→ What to work on: Restate word for word each line of the data, starting at the one containing "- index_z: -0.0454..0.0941" and running through the last.

→ Available data:
--- START ---

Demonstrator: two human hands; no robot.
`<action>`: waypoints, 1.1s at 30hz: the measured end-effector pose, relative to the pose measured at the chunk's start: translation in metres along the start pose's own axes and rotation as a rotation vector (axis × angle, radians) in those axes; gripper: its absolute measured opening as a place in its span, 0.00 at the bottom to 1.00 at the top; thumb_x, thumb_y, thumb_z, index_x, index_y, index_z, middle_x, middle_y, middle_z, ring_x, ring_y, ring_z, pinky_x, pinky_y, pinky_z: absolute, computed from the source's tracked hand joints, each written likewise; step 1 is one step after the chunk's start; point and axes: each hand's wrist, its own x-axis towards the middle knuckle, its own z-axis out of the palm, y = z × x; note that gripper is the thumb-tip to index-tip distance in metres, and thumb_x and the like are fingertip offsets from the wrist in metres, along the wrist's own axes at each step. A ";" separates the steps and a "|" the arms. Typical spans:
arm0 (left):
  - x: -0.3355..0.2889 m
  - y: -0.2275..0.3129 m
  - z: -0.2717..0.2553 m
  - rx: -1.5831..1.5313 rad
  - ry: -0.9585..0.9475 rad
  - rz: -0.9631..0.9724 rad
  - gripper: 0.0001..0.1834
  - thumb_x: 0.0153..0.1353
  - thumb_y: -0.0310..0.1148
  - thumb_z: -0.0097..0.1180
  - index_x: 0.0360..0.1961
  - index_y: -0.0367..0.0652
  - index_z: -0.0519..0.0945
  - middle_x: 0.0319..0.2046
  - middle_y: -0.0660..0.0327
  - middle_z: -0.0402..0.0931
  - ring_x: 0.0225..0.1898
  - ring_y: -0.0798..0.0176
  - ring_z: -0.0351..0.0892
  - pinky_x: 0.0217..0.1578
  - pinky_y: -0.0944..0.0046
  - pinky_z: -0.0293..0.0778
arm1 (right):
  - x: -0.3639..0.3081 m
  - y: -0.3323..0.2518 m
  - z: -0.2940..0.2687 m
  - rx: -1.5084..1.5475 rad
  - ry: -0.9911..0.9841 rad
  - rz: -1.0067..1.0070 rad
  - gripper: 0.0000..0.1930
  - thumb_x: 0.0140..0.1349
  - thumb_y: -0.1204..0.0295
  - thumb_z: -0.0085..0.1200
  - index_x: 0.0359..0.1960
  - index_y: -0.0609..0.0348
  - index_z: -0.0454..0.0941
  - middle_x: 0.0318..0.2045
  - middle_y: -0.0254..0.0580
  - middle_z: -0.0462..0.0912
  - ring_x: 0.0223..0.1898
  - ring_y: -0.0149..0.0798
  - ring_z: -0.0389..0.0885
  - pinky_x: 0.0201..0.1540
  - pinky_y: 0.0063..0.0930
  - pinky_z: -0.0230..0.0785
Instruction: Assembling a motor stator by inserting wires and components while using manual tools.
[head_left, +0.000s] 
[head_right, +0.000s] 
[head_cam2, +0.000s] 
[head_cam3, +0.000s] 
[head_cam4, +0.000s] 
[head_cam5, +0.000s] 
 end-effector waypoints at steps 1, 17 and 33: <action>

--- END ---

→ Reply to the task:
  - index_z: -0.0454..0.0941
  - middle_x: 0.0318..0.2045
  - middle_y: -0.0254..0.0580
  - middle_z: -0.0462..0.0912
  - ring_x: 0.0223..0.1898
  - ring_y: -0.0149..0.0798
  - ring_z: -0.0389..0.0885
  - pinky_x: 0.0201..0.1540
  - pinky_y: 0.0063..0.0930
  - pinky_z: -0.0230..0.0785
Instruction: Assembling a motor stator by inserting wires and components while using manual tools.
[head_left, +0.000s] 
[head_right, +0.000s] 
[head_cam2, +0.000s] 
[head_cam3, +0.000s] 
[head_cam4, +0.000s] 
[head_cam5, +0.000s] 
 end-effector waypoints at steps 1, 17 and 33: <action>

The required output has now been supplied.